At some point between then and now, there was also a mediocre sequel that felt a lot like a remake. Which, incidentally is where we come into Men in Black 3.
The film may open with a sequence set in a giant space prison (more on that in a second), but as soon as we’re back on Earth, it’s familiar territory. Smith and Jones, looking sharp, and seeing through strange disguises. The effects have improved, but it’s the same shtick. Not surprising really – there’s only so much you can do with the ‘strange people are aliens and Tommy Lee Jones is grumpy’ thing, and it’s all been done before. Twice.
Which is why it’s such a relief when the film changes pace and heads back to the late 1960s. Unfortunately, once we get past the novelty of 60s-style aliens and retro versions of the MiB tech we’re familiar with, it’s once more back to the same old thing. This time with a Jermaine Clements in the role of Generic Alien Villain (this time known as ‘Boris’). You’d imagine after two previous movies where the baddies wanted to destroy Earth, Men in Black 3 might have some other stakes – a heist perhaps, or maybe drug trafficking – but it doesn’t.
Fortunately the film is redeemed by the B-plot. The main draw of the Men in Black franchise has always been the characters, and here we get a chance to learn more about the most enigmatic of them all, ‘K’. This could have gone horribly wrong – more often than not revealing a character’s past just makes them less interesting (think Wolverine), but here it really works. It’s also offered a fantastic opportunity to see Josh Brolin’s impression of Tommy Lee Jones, which is actually so good that you quickly forget that it’s happening – it’s just Agent K.
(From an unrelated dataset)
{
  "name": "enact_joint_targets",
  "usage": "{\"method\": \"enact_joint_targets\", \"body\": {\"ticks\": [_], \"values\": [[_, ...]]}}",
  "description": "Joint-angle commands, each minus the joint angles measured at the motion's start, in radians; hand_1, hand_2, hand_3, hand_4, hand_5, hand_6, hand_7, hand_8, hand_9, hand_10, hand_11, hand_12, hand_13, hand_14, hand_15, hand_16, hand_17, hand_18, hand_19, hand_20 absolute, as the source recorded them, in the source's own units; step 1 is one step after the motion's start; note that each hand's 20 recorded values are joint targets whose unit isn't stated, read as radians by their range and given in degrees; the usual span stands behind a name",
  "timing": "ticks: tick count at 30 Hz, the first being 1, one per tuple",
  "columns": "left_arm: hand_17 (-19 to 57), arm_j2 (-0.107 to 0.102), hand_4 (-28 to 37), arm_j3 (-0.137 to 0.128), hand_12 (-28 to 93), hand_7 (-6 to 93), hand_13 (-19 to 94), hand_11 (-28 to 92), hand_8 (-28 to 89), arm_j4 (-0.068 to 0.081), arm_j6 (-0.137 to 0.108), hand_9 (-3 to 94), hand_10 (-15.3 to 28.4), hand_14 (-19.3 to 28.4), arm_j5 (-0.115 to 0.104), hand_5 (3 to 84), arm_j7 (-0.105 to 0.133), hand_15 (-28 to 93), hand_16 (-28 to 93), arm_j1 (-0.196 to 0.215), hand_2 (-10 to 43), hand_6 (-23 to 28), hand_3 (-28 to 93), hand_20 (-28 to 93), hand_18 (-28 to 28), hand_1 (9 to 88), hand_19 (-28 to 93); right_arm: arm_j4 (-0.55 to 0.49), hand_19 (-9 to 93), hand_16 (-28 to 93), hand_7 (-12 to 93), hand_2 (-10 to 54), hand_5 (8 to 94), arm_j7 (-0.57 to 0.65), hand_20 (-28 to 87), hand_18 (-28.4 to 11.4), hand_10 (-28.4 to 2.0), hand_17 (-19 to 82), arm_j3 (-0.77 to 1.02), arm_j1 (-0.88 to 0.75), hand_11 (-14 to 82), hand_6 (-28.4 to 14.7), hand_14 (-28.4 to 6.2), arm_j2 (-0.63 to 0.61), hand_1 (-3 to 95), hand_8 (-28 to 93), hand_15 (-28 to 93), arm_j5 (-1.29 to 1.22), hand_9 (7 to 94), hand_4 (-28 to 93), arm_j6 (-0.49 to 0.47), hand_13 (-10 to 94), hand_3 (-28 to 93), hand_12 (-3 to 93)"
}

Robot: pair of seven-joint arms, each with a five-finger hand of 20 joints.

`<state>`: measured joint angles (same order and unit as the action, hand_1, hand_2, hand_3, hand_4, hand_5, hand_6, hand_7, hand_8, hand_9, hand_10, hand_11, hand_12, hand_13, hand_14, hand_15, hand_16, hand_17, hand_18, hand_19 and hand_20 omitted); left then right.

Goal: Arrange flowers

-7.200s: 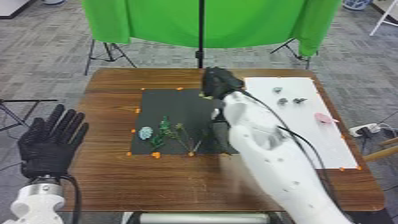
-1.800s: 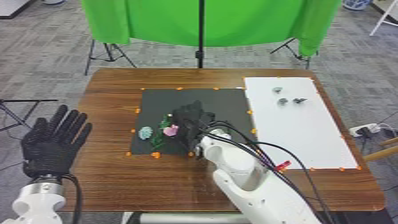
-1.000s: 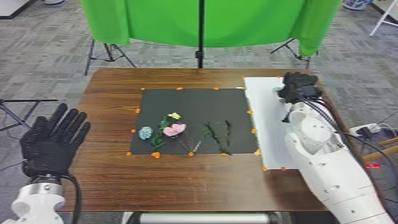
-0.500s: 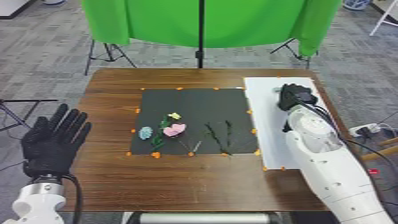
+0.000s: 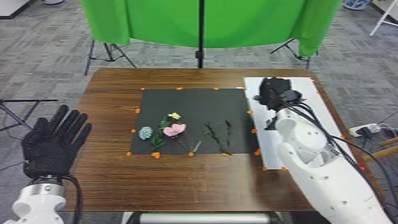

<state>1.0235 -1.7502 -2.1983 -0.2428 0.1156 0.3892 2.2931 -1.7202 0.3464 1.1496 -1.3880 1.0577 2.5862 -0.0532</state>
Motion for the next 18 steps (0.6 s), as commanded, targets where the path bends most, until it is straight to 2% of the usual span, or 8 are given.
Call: {"method": "enact_joint_targets", "body": {"ticks": [1,7,13,18], "values": [[-4.8,0.005,-28.3,0.007,10,9.9,31,17,-9,0.002,0.0,38.0,13.7,12.5,-0.006,43.7,-0.017,19,-2,0.002,8.0,8.1,80,14,13.1,27.8,33,-0.116,79,37,32,-9.5,78.6,-0.129,46,-19.9,-12.0,27,-0.144,0.03,10.0,0.3,-9.8,0.066,60.3,3,42,-0.023,74.8,-28,-0.047,57,68,28.5],[-4.9,0.001,-28.3,0.013,10,9.8,31,17,-9,0.01,0.001,38.0,13.7,12.4,-0.004,43.7,-0.024,18,-2,-0.011,8.0,8.1,80,14,13.1,27.8,33,-0.123,79,35,32,-9.5,78.5,-0.175,46,-20.2,-12.6,26,-0.218,0.014,12.8,0.2,-10.1,0.073,60.1,3,42,-0.018,71.9,-28,-0.119,56,68,24.0],[-4.9,0.0,-28.3,0.015,10,9.8,31,17,-9,0.013,-0.002,38.1,13.7,12.4,-0.004,43.7,-0.034,18,-2,-0.019,8.1,8.1,80,14,13.1,27.9,33,-0.115,79,34,32,-9.5,78.4,-0.172,46,-20.4,-12.8,26,-0.258,-0.008,13.8,0.1,-10.3,0.079,60.1,2,42,0.009,70.8,-28,-0.126,55,68,21.8],[-4.9,0.0,-28.3,0.006,10,9.9,31,17,-9,0.01,-0.005,38.1,13.7,12.4,-0.006,43.9,-0.03,19,-2,-0.011,8.4,8.1,79,14,13.1,27.9,33,-0.096,79,34,32,-9.5,78.2,-0.158,46,-20.4,-12.8,26,-0.263,-0.007,14.2,-0.1,-10.3,0.095,60.0,2,42,0.006,70.7,-28,-0.13,55,69,21.2]]}}
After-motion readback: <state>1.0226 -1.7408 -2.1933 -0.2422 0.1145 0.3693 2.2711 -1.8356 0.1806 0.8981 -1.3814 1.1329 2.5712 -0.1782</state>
Brolin’s isn’t the only impersonation. Alice Eve’s ‘O’ works perfectly with Thompson’s. Meanwhile, Clements does a spot on, if inexplicable, Tim Curry in the role of Boris, while Michael Stuhlbarg, in the exposition-spouting role of Griffin, seems to be channelling late-80s era Robin Williams (which is actually a much better prospect than it sounds).
By far the film’s biggest flaw is the succession of Concepts That Don’t Quite Work – little indulgences that don’t really make a great deal of sense, but were clearly kept in because they were either ‘cool’, or because someone ‘really liked’ them. It’s not that these don’t crop up in most films, it’s just the sheer number in Men in Black 3. The prison break at the start has at least a couple, the most obvious being, ‘Why have we not heard of it before?’, but also, ‘Why are visitors allowed?’, ‘How do visitors even get there?’ and ‘How did Boris communicate with the other prisoners? Or anyone for that matter?’ and that’s just in the pre-credits sequence.
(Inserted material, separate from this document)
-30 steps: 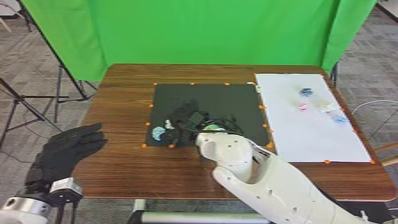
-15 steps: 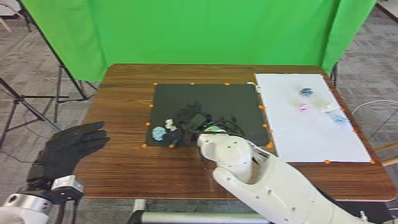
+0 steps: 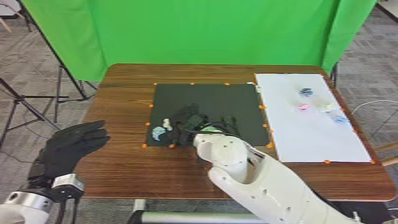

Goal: Arrange flowers

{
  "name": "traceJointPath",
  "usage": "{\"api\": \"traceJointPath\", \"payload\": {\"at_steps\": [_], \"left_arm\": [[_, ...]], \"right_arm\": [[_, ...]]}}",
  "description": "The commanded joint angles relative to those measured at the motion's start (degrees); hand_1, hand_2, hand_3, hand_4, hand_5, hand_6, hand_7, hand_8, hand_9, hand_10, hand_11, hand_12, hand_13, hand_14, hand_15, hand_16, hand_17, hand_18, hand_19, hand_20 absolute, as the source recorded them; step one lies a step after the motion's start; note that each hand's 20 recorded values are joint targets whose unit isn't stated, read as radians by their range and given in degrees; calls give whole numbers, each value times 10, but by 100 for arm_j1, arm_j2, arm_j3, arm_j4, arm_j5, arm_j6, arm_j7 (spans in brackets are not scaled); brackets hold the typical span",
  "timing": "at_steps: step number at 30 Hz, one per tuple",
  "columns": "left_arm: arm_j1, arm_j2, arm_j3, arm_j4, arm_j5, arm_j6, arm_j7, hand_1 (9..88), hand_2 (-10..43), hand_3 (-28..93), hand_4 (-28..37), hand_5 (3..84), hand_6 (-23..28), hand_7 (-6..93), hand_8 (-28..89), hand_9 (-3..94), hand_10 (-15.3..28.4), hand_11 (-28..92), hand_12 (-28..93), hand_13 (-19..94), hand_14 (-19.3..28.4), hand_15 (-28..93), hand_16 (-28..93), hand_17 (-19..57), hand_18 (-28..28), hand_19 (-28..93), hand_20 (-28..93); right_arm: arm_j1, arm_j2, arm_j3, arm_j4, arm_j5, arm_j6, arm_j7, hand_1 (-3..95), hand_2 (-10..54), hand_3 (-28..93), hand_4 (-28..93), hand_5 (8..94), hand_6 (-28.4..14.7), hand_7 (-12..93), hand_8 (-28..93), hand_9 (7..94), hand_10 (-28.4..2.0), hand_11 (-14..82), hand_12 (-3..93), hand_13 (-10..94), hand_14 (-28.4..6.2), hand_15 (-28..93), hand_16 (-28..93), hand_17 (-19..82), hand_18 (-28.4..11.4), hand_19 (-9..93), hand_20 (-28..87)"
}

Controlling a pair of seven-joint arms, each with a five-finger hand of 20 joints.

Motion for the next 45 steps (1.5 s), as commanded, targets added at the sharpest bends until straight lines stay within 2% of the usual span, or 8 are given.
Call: {"api": "traceJointPath", "payload": {"at_steps": [1,12,13,15,22,26,39,45], "left_arm": [[8,24,57,10,-4,-9,44,276,36,830,-157,457,131,195,-106,404,225,366,108,274,284,638,-141,-88,227,588,107],[106,4,48,-28,-19,41,106,277,37,829,-157,457,131,196,-106,404,226,366,109,274,284,639,-141,-88,227,588,107],[143,-9,26,-40,-19,45,116,277,37,829,-157,457,131,196,-106,404,226,366,109,274,284,639,-141,-88,227,588,106],[194,-4,0,-54,-27,61,140,277,37,829,-157,457,131,196,-106,404,226,366,108,274,284,639,-141,-88,226,588,106],[275,7,-51,-82,-59,112,175,277,37,830,-156,457,131,195,-106,404,227,366,108,275,284,639,-142,-88,227,588,107],[238,-28,-71,-83,-22,63,109,277,37,830,-157,457,131,195,-106,404,227,366,108,274,284,639,-141,-88,227,588,107],[345,-33,-166,-115,-28,121,87,277,37,831,-158,457,131,194,-106,404,226,366,108,275,284,638,-141,-88,227,588,107],[291,-67,-147,-107,4,97,-6,277,38,831,-158,456,131,195,-106,404,226,366,108,275,284,639,-141,-88,226,588,107]], "right_arm": [[112,-136,19,134,-37,-144,112,-4,203,723,-283,650,-23,129,-130,381,-227,90,139,235,-247,486,123,74,-239,701,263],[145,23,-135,-20,130,-214,531,-15,203,729,-282,579,-33,121,-122,365,-235,84,144,227,-252,496,120,74,-243,707,268],[34,-115,154,106,16,-342,274,-17,203,730,-282,578,-35,122,-121,364,-236,85,145,226,-252,498,119,74,-243,707,268],[3,-12,88,24,22,-281,302,-20,203,732,-282,598,-50,122,-119,365,-238,84,147,226,-254,499,118,74,-245,708,268],[-84,45,36,-78,1,-358,257,-21,203,734,-282,629,-48,127,-118,381,-240,88,147,229,-257,504,117,75,-246,709,269],[-97,68,8,-144,19,-320,256,-19,204,735,-281,640,-48,128,-120,384,-240,88,146,232,-258,508,117,76,-246,712,271],[-128,118,-91,-351,46,-232,189,-13,208,740,-281,667,-38,143,-127,395,-238,94,142,243,-257,516,115,77,-248,714,278],[-155,123,-108,-379,42,-175,210,-11,209,742,-281,677,-37,145,-128,400,-236,96,141,251,-257,519,114,77,-250,715,282]]}}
But perhaps I’m being unfair. Ultimately, Men in Black 3 is actually quite an enjoyable film, that offers an interesting expansion of the Men in Black universe. It expands Agent K without making him dull, and through his relationship with Agent O, offers us an emotional spine to the movie that doesn’t revolve around Will Smith’s next conquest.
It also renders Men in Black 2 largely irrelevant, which can only be a good thing.